__ASSIGNED TASK__.
Starting with the first line below, reproduce each line exactly until you have included the one bearing "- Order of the".

* * * *

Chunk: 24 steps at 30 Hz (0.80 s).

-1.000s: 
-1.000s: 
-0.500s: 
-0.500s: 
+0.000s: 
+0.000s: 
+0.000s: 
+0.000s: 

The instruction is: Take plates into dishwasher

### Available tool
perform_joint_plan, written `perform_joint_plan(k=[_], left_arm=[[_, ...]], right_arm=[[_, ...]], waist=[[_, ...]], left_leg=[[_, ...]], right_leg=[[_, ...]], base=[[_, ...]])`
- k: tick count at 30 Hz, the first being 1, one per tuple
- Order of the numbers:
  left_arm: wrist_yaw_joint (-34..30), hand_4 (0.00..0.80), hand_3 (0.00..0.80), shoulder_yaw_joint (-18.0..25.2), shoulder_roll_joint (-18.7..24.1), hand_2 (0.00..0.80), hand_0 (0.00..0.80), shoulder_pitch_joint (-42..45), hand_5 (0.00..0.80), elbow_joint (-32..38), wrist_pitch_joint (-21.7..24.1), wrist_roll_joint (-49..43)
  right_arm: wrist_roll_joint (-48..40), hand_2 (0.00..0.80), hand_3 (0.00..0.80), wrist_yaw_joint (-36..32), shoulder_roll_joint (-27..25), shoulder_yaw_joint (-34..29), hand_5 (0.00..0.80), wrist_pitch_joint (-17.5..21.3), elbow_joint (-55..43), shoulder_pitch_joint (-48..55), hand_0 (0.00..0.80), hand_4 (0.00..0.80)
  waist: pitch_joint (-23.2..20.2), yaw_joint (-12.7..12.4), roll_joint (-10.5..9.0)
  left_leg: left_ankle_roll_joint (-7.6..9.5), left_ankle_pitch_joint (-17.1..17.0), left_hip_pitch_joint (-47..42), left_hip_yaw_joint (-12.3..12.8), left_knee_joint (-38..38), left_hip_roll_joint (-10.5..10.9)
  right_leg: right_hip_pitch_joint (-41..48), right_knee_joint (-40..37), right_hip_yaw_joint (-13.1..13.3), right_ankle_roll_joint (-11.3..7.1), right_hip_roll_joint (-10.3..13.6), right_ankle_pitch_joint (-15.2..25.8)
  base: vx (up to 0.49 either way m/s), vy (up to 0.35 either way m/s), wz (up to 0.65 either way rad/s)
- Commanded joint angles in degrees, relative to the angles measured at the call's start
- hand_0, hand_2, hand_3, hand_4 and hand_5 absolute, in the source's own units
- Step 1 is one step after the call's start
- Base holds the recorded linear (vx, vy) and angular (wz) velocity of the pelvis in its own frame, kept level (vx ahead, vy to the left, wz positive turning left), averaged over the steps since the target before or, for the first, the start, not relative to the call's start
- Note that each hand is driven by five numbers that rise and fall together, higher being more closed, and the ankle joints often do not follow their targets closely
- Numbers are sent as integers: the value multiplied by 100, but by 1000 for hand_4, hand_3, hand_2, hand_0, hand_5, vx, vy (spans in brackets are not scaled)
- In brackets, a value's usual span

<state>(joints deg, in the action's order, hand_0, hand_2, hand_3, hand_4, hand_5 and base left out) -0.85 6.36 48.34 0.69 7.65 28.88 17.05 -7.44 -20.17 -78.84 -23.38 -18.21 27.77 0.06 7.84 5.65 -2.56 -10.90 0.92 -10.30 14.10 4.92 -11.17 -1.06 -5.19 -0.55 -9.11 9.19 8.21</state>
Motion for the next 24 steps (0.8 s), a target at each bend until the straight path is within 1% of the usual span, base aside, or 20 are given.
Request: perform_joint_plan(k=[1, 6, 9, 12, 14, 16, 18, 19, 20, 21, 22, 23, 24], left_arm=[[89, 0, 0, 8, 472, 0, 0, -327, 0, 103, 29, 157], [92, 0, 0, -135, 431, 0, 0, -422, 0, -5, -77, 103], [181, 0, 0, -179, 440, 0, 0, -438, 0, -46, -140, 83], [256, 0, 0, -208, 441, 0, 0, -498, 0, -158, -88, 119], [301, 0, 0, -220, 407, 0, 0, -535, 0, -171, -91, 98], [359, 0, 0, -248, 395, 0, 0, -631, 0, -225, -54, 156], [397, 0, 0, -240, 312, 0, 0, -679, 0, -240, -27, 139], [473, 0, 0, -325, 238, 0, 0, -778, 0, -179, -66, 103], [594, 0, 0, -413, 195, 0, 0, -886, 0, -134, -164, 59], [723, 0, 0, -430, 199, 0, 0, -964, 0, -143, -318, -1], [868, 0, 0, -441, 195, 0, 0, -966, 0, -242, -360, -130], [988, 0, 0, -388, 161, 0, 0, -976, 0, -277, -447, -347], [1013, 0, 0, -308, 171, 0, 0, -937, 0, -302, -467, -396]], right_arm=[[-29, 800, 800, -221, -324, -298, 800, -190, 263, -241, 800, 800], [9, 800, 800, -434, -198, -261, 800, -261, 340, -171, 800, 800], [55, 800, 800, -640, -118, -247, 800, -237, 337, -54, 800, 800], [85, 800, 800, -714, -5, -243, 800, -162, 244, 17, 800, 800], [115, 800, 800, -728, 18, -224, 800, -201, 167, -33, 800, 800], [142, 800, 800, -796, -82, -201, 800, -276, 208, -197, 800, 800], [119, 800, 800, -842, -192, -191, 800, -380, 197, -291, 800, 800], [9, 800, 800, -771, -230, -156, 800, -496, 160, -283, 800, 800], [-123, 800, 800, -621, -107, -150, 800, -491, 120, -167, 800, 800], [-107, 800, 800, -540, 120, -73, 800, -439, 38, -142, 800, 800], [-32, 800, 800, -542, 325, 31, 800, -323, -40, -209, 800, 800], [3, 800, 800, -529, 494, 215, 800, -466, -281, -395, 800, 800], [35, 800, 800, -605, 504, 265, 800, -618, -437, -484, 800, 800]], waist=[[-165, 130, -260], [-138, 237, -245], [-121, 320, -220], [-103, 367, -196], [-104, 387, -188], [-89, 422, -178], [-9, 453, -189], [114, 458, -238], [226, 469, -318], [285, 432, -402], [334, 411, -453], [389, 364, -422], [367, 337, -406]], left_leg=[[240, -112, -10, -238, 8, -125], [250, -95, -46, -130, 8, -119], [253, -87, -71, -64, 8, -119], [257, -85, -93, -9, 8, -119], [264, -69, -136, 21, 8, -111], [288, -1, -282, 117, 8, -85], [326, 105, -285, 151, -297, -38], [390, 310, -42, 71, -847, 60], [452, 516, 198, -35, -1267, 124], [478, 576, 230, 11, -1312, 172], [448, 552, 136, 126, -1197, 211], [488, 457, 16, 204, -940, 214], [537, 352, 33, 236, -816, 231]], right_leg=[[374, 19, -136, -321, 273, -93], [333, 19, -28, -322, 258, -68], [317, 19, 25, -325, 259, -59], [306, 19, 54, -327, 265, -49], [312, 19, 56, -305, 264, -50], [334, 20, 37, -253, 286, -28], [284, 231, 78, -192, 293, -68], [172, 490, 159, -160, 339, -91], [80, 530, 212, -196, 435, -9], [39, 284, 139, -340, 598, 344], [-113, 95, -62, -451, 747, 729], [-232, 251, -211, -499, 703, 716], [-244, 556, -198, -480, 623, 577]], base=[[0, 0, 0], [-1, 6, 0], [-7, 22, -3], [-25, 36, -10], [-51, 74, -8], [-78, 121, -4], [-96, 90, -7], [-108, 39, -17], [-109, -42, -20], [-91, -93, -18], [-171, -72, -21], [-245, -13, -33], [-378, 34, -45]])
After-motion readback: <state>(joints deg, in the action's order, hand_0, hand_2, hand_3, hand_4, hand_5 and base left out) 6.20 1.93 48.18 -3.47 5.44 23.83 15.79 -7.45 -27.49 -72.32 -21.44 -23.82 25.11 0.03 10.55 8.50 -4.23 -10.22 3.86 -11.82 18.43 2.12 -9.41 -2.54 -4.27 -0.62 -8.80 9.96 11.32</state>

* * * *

__RESULT__.
Chunk: 24 steps at 30 Hz (0.80 s).

-1.000s: 
-1.000s: 
-0.500s: 
-0.500s: 
+0.000s: 
+0.000s: 
+0.000s: 
+0.000s: 

The instruction is: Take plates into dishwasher

### Available tool
perform_joint_plan, written `perform_joint_plan(k=[_], left_arm=[[_, ...]], right_arm=[[_, ...]], waist=[[_, ...]], left_leg=[[_, ...]], right_leg=[[_, ...]], base=[[_, ...]])`
- k: tick count at 30 Hz, the first being 1, one per tuple
- Order of the numbers:

There is no more to the answer.